For a few paragraphs, her letter covered familiar turf, with a critique of the state of the Union—confidence in the President at an all-time low of twenty-six per cent, the energy crisis, inflation, a truckers’ strike, problems in the Middle East. But instead of her usual wry assessment, this time the catalogue of problems seemed to weigh upon her personally and add to her affliction.

“Part of me has just stopped fighting and I’ve got to find it and get it going again—it frightens me that I can’t find it. Geraldine, I like you—that’s reason enough to want to live, isn’t it? I’ve got to find my will to live and give it a kick—I need some motivation. There are a lot of things I could hold onto but nothing seems to matter right now.”

It was another nine days before Joannie was able to finish the letter. “I have already taken two Valium (a calming pill) tonight and as a result am feeling kind of wiped out. The depression in me makes me not want to go to school, the fright in me is sure I can’t do the work, my various hang ups prevent me from doing the work, and everything is all messed up.” She had called her psychiatrist and would be going by his office at 8 A.M. the next morning “so he can give me a shot of some sort to make me hopefully feel better.”

I hoped her psychiatrist knew what he was doing. Surely this seesaw of downers and uppers risked making everything much worse. “I hope by the next letter to be able to paint a cheerier picture but I just can’t write any more now. Take care of yourself, write soon, and I will try to write you back as soon as I can.”

I read and reread the letter, trying to frame a reply. She had said that my friendship was a reason to live. I wanted to yell, “Yes! Yes! You’re my oldest friend! We’re going to do great things together one day. Don’t you dare think of checking out!” I wanted to write something that would reach her and pull her out of her dark place. I wanted my letter to be as reassuring as an enfolding hug.
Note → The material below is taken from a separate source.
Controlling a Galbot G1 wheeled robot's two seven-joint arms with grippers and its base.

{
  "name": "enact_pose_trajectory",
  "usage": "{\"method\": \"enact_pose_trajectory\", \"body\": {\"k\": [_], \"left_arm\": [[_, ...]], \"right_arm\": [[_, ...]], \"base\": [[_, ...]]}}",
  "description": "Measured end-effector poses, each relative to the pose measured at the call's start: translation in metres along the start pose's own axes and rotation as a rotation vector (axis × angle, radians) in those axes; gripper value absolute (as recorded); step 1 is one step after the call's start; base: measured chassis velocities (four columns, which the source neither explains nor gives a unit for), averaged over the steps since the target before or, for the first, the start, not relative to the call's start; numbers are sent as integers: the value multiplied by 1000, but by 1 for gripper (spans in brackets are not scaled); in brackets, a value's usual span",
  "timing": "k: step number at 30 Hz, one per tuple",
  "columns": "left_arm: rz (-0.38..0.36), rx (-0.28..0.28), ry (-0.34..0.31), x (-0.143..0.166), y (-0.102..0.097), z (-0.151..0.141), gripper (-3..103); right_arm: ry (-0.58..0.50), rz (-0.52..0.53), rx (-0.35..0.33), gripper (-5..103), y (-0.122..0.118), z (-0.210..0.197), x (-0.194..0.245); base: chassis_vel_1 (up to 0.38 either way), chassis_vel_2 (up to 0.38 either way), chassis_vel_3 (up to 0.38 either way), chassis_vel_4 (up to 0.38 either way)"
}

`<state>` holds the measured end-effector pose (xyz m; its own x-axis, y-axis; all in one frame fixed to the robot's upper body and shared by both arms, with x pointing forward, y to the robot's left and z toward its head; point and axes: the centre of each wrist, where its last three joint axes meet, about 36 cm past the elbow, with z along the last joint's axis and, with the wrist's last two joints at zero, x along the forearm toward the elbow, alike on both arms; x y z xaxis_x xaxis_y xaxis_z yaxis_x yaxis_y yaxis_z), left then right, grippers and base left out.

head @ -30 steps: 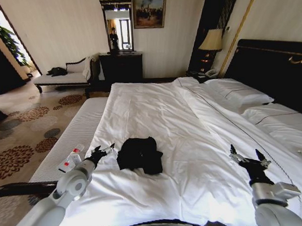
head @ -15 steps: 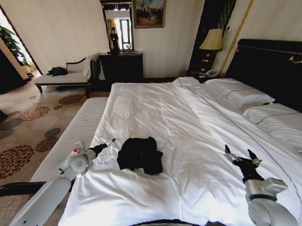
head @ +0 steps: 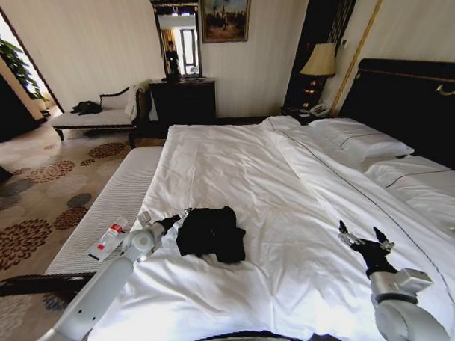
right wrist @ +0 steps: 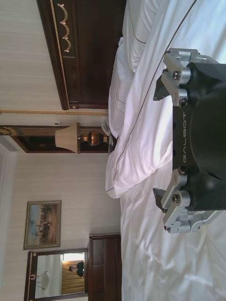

And yet there was another small voice in the back of my head—a querulous, no-nonsense voice saying: “Snap out of it. Fight your fears. Everyone goes through it. Stop thinking about yourself all the time.” It was my mother’s voice. Without even noticing, I had absorbed her belief that neurosis was the self-inflicted wound of the coward who can’t face the fight. Deep down, there was a small, ungenerous part of me that didn’t empathize with Joannie, a tiny kernel of contempt for her weakness.

Earlier that month I had finally walked through the big stone gates of Sydney University. I’d arrived there brimming with confidence, proud of good exam results.

But the exhilaration didn’t last long. Drifting from one big anonymous lecture hall to the other, I soon felt lost and lonely at the university. My Bland Street school had been a safe, intimate environment full of people just like me—same gender, same socioeconomic level, same religious background. The vast arts faculty of the University of Sydney was a different story. I had thought I would love the diversity, but instead I felt overwhelmed by it. I was in awe of the students from the private schools of the North Shore and the eastern suburbs who seemed to have so much poise and polish. I wasn’t sure how to act in front of the young men in my classes. The English department was huge; the fine arts department snobbish.

The only place I felt comfortable was the government department. I’d taken the subject as an afterthought because Duff had said it had good lecturers. Many of them were Americans—disenchanted veterans of the 1960s culture wars. One, who described himself as a “Lyndon Johnson Canadian,” had left his country to dodge the draft.